In the above, the non-linear resistance element 12 has a positive non-linear characteristic that shows a low resistance value at room temperature and shows a high resistance value when heated by a current. Using lySwl tch Next, the operation of this embodiment configured as described above will be described.

First, a case where the current flowing through the main circuit 4 is a normal value will be described. That is, the current flowing through the main circuit 40 is detected by the current transformer 5, and the detected current on the secondary side is input to the rectifier circuit 7 through the non-linear resistance element 12 which exhibits a low resistance value at room temperature. After being rectified here, the static overcurrent trip device 1
1 is input.

On the other hand, when a large current such as a short-circuit current flows in the main circuit 4, a large fault detection current proportional to this large current flows to the secondary side of the current transformer 5.

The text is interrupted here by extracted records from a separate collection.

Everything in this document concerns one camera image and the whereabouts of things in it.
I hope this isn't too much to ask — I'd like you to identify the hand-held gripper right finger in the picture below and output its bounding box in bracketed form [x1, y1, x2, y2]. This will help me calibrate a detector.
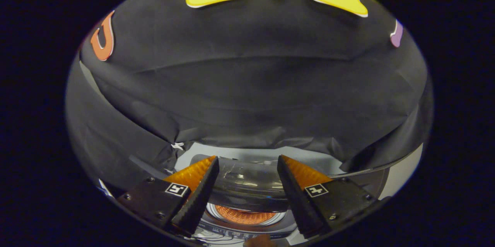
[277, 155, 378, 239]

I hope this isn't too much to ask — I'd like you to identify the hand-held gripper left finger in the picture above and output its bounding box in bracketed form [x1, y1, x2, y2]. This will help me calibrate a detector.
[118, 156, 220, 237]

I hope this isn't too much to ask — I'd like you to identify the dark grey washing machine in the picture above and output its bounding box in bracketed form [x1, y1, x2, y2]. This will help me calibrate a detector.
[173, 142, 389, 240]

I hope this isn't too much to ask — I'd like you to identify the yellow polo shirt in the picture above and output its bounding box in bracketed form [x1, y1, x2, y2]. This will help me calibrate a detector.
[214, 204, 278, 226]

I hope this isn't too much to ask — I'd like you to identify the grey cabinet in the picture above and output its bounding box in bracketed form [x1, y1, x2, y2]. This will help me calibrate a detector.
[340, 144, 424, 206]

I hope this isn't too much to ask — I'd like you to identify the black backdrop cloth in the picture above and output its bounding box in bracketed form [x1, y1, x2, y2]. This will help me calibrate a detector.
[65, 0, 434, 194]

When this fault detection current flows through the non-linear resistance element 12, the non-linear resistance element 12 generates heat and rapidly attains a high resistance value due to its positive non-linear characteristics.

Therefore, at this time, the fault detection current is input to the rectifier circuit 7 through the resistor 13, which has a low resistance value as well as the non-linear resistance element 12, and is rectified there. It is input to device 1.

In the above, until the detected current of the current transformer 5 is 10 times the rated value, a current conducting path is formed through the non-linear resistance element 12 in the characteristic region of several Ω at around 20° C. in FIG. Similarly, up to 20 times the rating is the number 100 in Figure 5.
An energizing path is formed through the non-linear resistance element 12 in the characteristic region. Similarly, at 20 times the rated value or more, the nonlinear resistance element 12 generates heat and exhibits a high resistance value as shown in FIG. 5, so that at this time a current conducting path is formed through the resistor 13 having a low resistance value.

As mentioned above, the current detected by the current transformer 5 uses either the nonlinear resistance element 12 or the resistor 13 as the current path depending on its magnitude, so the output load of the current transformer 5 is small. Therefore, since the output voltage of the current transformer 5 is also relatively small, a small iron core of the current transformer 5 is sufficient.

In addition, if the fault detection current flows to the secondary side of the current transformer 5,
The secondary voltage is mostly applied to the resistor 13 because the resistance value of the resistor 13 is much larger than the resistance value of the voltage conversion resistor 8.

Furthermore, the upper limit of the secondary side voltage of the current transformer 50 is determined by the nonlinear resistance element 1.
It depends on the suppression voltage of 2.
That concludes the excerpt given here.